# TRY IT
Your response should be the complete listing, returned exactly as written.

# SUPPLIED DATA
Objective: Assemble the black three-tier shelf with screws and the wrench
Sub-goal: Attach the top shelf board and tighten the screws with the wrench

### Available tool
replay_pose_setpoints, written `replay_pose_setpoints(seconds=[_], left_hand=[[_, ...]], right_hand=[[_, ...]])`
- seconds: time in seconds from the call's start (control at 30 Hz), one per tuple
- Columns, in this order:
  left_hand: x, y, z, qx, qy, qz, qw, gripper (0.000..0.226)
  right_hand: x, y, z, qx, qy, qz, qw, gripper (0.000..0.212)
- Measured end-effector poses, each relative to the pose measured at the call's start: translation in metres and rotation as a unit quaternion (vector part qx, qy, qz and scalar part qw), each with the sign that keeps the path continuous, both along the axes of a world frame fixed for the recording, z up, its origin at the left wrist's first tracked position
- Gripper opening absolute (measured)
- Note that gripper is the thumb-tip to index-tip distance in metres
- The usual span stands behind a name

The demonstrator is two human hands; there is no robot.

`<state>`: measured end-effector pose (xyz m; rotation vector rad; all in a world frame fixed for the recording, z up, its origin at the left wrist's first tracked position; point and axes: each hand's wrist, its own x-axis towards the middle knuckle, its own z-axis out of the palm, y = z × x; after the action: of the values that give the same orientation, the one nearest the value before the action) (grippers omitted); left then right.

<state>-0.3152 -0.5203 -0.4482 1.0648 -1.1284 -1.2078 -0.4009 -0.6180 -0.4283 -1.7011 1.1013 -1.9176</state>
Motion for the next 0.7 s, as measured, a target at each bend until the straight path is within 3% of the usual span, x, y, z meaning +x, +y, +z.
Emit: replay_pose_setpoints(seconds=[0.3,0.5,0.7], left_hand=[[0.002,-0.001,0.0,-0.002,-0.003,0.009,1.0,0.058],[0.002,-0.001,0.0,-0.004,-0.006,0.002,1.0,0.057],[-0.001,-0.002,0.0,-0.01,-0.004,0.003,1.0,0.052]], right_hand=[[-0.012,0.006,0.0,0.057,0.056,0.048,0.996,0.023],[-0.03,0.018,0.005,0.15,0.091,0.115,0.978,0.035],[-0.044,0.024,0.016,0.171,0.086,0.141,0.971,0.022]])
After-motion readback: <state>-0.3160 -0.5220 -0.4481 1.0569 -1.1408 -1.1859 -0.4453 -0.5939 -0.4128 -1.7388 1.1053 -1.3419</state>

# WRITTEN REPLY
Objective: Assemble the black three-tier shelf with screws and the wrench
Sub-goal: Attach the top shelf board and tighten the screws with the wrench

### Available tool
replay_pose_setpoints, written `replay_pose_setpoints(seconds=[_], left_hand=[[_, ...]], right_hand=[[_, ...]])`
- seconds: time in seconds from the call's start (control at 30 Hz), one per tuple
- Columns, in this order:
  left_hand: x, y, z, qx, qy, qz, qw, gripper (0.000..0.226)
  right_hand: x, y, z, qx, qy, qz, qw, gripper (0.000..0.212)
- Measured end-effector poses, each relative to the pose measured at the call's start: translation in metres and rotation as a unit quaternion (vector part qx, qy, qz and scalar part qw), each with the sign that keeps the path continuous, both along the axes of a world frame fixed for the recording, z up, its origin at the left wrist's first tracked position
- Gripper opening absolute (measured)
- Note that gripper is the thumb-tip to index-tip distance in metres
- The usual span stands behind a name

The demonstrator is two human hands; there is no robot.

`<state>`: measured end-effector pose (xyz m; rotation vector rad; all in a world frame fixed for the recording, z up, its origin at the left wrist's first tracked position; point and axes: each hand's wrist, its own x-axis towards the middle knuckle, its own z-axis out of the palm, y = z × x; after the action: of the values that give the same orientation, the one nearest the value before the action) (grippers omitted); left then right.

<state>-0.3152 -0.5203 -0.4482 1.0648 -1.1284 -1.2078 -0.4009 -0.6180 -0.4283 -1.7011 1.1013 -1.9176</state>
Motion for the next 0.7 s, as measured, a target at each bend until the straight path is within 3% of the usual span, x, y, z meaning +x, +y, +z.
Emit: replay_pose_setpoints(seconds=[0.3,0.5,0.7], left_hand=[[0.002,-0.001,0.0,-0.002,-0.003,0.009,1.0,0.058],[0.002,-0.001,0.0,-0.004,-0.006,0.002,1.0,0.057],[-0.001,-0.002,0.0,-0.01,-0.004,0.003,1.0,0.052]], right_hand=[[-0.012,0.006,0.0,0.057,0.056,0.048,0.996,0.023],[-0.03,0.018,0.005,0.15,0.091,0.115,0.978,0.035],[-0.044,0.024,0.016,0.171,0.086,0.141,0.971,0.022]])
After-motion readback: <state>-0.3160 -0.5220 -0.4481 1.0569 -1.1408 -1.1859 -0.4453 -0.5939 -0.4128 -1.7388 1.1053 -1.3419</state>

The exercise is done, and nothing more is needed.